How do we move forward from here? First of all, we must realize that not all heterosexual Christians hate us. Yes, there are fundamentalists who will always hate us, and not much can be done to stop them. Their answers are not for us. There is no need to pretend to ourselves and others to be straight. There is no need to turn to celibacy, especially when we are in a committed relationship.
Dr. Randall Maddox, a professor at Pepperdine University, makes some great points about the Bible and homosexuality. In an article in the Pepperdine student newspaper, Graphic, Maddox states:
As I understand it, the Bible says nothing about homosexuality as we use the term today. It neither accepts nor rejects it, and, yes, I am very aware of the biblical passages that appear to address the issue.
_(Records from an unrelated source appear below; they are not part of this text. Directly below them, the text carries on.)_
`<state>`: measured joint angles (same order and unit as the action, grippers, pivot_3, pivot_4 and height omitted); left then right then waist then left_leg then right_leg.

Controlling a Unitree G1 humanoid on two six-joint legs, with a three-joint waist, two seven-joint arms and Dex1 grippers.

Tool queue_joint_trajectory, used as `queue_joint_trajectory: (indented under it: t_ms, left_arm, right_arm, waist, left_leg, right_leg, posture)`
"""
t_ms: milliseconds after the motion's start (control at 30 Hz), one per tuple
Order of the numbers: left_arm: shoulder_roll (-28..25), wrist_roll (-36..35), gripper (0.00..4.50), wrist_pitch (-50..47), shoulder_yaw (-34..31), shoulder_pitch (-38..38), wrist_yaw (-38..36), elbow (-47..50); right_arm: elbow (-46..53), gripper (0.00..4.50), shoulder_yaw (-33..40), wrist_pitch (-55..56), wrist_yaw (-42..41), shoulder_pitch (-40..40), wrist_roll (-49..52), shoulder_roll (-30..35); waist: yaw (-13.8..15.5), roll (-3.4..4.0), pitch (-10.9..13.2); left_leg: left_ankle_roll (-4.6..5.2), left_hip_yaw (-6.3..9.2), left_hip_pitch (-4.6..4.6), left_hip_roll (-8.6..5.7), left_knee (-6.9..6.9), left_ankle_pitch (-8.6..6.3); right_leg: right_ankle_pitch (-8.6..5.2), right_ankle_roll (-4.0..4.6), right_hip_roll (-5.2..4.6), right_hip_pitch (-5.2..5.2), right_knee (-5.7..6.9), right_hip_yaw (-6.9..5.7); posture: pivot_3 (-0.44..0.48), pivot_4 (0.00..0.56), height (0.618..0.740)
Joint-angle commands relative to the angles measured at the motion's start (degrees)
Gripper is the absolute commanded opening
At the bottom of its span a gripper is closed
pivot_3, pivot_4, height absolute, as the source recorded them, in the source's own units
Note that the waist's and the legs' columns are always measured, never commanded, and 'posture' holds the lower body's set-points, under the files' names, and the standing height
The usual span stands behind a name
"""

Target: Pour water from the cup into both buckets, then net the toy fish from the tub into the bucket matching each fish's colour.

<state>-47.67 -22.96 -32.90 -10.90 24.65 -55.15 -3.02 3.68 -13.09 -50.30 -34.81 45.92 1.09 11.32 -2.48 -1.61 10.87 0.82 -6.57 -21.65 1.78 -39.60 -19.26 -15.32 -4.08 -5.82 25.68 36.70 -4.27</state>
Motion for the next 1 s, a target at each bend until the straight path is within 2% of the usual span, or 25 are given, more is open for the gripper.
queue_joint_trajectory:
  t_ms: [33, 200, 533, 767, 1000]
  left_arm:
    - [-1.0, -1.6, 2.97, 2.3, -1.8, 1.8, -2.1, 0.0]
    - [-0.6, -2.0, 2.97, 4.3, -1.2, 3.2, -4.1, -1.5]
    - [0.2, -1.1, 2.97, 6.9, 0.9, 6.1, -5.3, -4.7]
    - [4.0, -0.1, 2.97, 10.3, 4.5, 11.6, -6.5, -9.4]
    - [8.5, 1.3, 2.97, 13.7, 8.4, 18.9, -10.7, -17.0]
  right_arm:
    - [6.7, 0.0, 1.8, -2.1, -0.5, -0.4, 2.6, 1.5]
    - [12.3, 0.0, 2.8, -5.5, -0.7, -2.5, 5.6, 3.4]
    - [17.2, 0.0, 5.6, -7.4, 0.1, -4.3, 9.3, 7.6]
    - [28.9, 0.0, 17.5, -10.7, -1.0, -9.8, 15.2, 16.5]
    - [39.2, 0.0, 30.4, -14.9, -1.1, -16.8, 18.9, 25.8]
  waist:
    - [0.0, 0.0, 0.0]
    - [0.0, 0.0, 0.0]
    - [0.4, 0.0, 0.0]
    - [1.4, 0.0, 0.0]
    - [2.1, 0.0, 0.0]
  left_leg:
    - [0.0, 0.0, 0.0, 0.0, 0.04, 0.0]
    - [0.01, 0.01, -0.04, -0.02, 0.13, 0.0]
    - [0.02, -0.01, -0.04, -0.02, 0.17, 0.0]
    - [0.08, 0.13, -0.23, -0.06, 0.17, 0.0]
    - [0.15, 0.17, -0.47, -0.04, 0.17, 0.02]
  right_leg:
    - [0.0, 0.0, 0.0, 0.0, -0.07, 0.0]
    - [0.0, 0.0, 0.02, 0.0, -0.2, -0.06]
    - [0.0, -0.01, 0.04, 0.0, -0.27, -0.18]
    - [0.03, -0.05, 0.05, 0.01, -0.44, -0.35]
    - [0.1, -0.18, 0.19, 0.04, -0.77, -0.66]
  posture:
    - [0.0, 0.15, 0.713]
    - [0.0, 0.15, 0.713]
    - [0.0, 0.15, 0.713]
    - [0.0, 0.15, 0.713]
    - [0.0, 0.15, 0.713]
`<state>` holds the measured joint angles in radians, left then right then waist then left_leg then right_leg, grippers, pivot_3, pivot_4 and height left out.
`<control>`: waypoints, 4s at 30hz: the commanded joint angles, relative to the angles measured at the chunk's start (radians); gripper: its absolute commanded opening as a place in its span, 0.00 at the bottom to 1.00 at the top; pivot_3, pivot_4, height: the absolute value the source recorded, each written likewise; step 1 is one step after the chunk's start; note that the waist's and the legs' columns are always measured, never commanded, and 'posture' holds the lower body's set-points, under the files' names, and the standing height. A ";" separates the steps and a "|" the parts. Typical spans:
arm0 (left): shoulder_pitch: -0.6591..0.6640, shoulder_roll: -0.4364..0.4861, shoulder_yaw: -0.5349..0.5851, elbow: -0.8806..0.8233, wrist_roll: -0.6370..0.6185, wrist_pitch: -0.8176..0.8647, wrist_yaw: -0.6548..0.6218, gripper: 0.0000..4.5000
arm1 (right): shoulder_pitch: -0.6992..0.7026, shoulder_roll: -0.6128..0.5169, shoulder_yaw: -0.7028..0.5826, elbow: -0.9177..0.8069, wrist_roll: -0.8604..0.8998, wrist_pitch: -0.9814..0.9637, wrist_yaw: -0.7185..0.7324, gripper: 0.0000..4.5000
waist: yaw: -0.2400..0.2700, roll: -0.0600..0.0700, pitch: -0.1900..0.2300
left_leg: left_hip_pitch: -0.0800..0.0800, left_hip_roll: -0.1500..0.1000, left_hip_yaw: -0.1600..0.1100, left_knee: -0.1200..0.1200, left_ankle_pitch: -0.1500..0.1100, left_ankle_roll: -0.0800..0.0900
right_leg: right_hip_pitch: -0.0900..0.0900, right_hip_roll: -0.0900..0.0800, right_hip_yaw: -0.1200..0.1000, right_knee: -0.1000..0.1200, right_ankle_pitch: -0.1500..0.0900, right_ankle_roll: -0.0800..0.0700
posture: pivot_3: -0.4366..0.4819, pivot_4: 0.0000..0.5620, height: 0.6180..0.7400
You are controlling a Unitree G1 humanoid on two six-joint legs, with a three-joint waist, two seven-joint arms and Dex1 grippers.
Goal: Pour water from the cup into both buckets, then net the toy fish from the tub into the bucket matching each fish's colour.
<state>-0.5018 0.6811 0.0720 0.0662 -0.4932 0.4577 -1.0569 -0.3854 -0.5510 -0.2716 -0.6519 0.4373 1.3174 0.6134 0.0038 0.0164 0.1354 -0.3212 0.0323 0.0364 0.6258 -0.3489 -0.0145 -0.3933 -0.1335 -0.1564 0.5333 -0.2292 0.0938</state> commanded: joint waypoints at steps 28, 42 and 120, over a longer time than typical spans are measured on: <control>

To decide what we should do with it, I believe we must look to broader biblical principles that might seem unrelated on the surface.For a mathematics professor, he makes a lot of sense. (Lame attempt at a joke; I never was great at math.) The truth is, our interpretations of the Bible have changed. We just need to be logical and knowledgeable about the Bible. If we are able to answer their rhetoric we can make convincing arguments. Those who do not have faith will find it difficult to debate religion with authority because they do not hold the faith that we have. Even though many non-believers are very knowledgeable about religion, most religious people will not take credence to their words merely because they do not have faith. Therefore, we have to speak the language of our persecutors and know how to refute them.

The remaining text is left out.